→ WORK ITEM
Your answer must be every line of the data below that holds the string "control", copied exactly.

→ THE RECORDS
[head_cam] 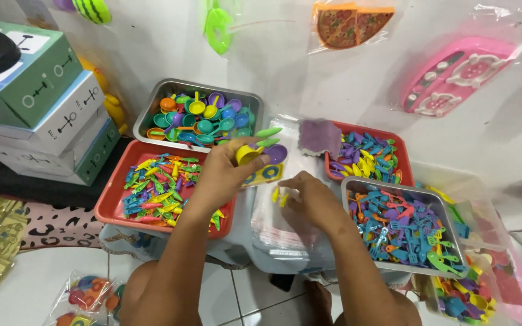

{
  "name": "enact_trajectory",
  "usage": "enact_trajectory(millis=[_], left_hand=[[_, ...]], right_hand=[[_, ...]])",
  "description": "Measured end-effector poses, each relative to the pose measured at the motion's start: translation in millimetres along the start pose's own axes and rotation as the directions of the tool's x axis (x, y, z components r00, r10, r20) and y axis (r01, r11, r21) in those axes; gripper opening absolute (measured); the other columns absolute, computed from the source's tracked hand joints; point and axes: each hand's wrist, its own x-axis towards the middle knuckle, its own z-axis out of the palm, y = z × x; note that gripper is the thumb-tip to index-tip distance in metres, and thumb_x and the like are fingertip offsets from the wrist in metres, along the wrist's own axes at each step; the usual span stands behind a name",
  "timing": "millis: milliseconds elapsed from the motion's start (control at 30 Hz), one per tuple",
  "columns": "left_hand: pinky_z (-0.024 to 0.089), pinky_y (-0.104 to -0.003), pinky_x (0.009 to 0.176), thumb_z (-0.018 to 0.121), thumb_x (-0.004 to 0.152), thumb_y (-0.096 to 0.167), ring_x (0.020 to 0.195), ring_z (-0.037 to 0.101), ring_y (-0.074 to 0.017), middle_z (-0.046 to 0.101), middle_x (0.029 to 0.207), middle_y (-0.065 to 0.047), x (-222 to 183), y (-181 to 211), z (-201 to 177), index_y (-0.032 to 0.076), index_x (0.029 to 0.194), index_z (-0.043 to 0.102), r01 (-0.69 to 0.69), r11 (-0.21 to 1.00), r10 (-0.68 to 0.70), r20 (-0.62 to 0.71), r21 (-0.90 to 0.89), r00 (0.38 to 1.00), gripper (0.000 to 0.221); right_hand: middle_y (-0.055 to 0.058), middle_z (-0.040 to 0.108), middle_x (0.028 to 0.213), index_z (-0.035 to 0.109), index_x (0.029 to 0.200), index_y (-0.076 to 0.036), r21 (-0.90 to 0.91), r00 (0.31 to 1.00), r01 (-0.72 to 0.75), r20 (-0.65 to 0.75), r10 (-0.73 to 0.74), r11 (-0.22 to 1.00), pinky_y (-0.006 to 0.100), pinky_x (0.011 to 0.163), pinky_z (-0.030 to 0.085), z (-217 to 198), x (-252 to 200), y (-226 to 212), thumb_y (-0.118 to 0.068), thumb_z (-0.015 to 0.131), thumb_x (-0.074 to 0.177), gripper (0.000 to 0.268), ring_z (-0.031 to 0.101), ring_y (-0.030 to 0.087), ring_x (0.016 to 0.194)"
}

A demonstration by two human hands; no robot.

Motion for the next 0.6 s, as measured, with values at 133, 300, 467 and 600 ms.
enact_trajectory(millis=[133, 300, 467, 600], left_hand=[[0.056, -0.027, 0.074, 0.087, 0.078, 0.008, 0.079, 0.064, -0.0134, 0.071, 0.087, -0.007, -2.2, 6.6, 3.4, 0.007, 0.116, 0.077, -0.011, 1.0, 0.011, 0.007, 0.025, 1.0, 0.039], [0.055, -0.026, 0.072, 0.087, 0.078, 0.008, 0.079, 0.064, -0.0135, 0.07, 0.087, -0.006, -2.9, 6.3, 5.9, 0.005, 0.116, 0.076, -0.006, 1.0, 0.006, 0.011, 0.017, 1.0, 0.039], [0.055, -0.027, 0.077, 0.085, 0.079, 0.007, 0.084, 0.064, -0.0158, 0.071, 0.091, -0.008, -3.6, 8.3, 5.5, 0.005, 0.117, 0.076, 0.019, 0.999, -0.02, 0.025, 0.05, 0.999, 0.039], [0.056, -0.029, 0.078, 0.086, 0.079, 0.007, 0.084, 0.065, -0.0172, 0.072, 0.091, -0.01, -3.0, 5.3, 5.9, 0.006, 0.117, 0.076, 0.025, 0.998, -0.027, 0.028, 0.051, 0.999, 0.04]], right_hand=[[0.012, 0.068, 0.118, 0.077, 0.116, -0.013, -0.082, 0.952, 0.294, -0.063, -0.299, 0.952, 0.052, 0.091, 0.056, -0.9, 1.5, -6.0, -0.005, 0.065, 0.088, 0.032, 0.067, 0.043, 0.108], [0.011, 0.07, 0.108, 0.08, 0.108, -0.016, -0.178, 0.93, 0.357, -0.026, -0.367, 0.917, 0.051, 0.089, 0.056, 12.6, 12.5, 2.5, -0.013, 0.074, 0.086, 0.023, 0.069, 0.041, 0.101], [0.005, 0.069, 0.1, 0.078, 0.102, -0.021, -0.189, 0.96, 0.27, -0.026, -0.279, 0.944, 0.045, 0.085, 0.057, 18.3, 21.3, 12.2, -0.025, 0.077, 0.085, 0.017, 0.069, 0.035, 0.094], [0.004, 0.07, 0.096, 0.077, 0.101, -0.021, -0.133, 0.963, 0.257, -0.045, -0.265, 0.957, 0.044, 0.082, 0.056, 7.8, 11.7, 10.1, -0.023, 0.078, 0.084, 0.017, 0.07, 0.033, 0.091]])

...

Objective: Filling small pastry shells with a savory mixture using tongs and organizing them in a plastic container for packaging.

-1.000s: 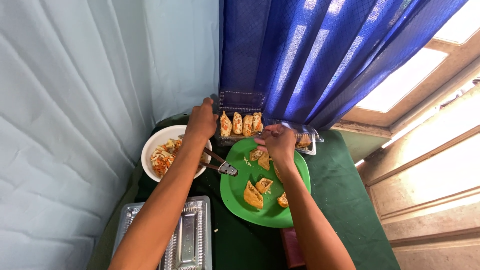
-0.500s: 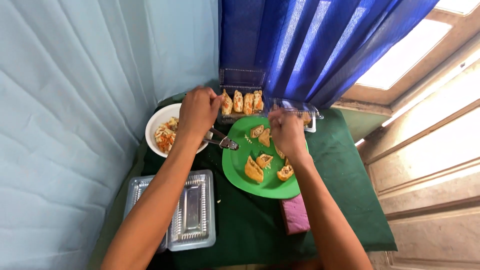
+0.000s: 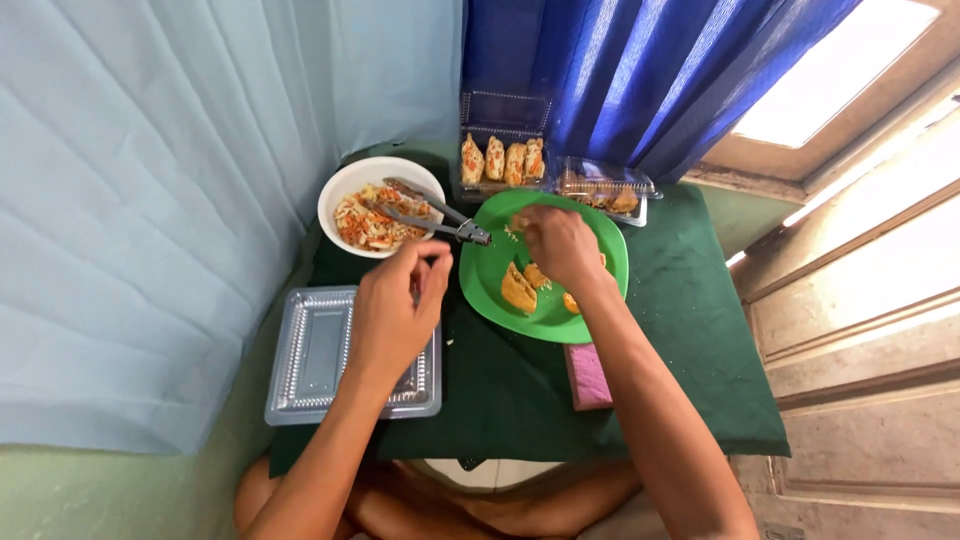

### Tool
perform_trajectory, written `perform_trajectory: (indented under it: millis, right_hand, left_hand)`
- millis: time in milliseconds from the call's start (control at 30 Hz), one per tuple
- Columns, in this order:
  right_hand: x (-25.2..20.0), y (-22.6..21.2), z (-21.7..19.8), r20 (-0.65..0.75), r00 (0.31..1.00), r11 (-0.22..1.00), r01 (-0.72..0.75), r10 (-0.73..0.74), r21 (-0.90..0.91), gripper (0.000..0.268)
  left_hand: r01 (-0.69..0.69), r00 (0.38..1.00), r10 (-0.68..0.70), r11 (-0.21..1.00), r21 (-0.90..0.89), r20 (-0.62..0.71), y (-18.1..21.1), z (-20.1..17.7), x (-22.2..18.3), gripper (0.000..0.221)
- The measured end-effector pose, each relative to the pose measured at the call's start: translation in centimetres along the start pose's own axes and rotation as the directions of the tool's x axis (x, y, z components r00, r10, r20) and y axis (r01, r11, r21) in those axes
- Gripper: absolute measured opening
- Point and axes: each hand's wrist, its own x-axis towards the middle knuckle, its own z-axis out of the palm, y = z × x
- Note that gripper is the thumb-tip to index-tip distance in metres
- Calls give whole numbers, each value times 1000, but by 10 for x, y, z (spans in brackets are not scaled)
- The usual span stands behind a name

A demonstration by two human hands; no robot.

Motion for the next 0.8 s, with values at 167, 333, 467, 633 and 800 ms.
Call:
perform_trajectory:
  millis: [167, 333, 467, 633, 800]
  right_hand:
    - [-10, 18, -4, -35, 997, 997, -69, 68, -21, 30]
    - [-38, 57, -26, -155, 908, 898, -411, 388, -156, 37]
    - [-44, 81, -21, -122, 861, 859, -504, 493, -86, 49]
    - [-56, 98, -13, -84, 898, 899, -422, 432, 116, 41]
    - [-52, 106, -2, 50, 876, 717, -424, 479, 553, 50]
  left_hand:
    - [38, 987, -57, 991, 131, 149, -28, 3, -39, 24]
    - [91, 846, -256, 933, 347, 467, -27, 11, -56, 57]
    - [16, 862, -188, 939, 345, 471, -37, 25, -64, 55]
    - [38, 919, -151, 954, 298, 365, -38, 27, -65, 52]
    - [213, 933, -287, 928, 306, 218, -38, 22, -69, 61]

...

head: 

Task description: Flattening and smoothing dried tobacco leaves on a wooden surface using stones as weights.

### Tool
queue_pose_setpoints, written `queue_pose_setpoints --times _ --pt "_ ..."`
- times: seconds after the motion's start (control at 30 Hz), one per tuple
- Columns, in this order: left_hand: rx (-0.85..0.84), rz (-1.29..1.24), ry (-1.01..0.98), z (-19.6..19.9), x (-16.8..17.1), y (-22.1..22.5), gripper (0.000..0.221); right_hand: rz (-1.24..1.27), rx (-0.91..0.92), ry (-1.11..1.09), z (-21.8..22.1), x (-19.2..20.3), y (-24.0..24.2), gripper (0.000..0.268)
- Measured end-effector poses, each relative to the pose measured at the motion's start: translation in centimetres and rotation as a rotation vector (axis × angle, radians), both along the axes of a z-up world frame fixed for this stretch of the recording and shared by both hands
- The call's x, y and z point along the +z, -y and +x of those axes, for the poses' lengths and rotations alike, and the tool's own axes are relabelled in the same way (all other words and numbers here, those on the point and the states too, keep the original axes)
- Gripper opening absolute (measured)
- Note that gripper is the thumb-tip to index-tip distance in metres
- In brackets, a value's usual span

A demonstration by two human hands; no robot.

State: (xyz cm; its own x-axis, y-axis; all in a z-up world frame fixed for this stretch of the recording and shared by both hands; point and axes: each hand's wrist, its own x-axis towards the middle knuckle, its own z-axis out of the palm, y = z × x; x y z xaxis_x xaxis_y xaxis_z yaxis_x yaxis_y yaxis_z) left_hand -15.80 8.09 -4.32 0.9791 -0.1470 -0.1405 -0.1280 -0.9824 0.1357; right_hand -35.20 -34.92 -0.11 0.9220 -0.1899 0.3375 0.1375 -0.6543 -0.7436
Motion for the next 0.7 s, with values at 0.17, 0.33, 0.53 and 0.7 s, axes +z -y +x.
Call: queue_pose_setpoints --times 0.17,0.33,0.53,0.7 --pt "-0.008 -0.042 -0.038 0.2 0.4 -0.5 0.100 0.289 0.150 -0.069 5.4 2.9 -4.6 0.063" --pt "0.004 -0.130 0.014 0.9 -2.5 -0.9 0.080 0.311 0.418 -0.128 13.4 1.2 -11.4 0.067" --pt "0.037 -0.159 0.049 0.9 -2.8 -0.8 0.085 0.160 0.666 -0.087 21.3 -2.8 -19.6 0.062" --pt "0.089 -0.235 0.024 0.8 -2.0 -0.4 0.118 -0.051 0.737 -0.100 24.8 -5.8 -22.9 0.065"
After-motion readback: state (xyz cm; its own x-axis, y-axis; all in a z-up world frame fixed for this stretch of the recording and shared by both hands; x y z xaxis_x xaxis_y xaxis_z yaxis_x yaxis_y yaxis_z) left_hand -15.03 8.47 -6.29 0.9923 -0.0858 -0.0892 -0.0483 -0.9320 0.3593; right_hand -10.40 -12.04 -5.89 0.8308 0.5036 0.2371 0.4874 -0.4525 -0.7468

→ COMPLETED TASK
  "timing": "millis: milliseconds elapsed from the motion's start (control at 30 Hz), one per tuple",
- millis: time in milliseconds from the call's start (control at 30 Hz), one per tuple
- times: seconds after the motion's start (control at 30 Hz), one per tuple

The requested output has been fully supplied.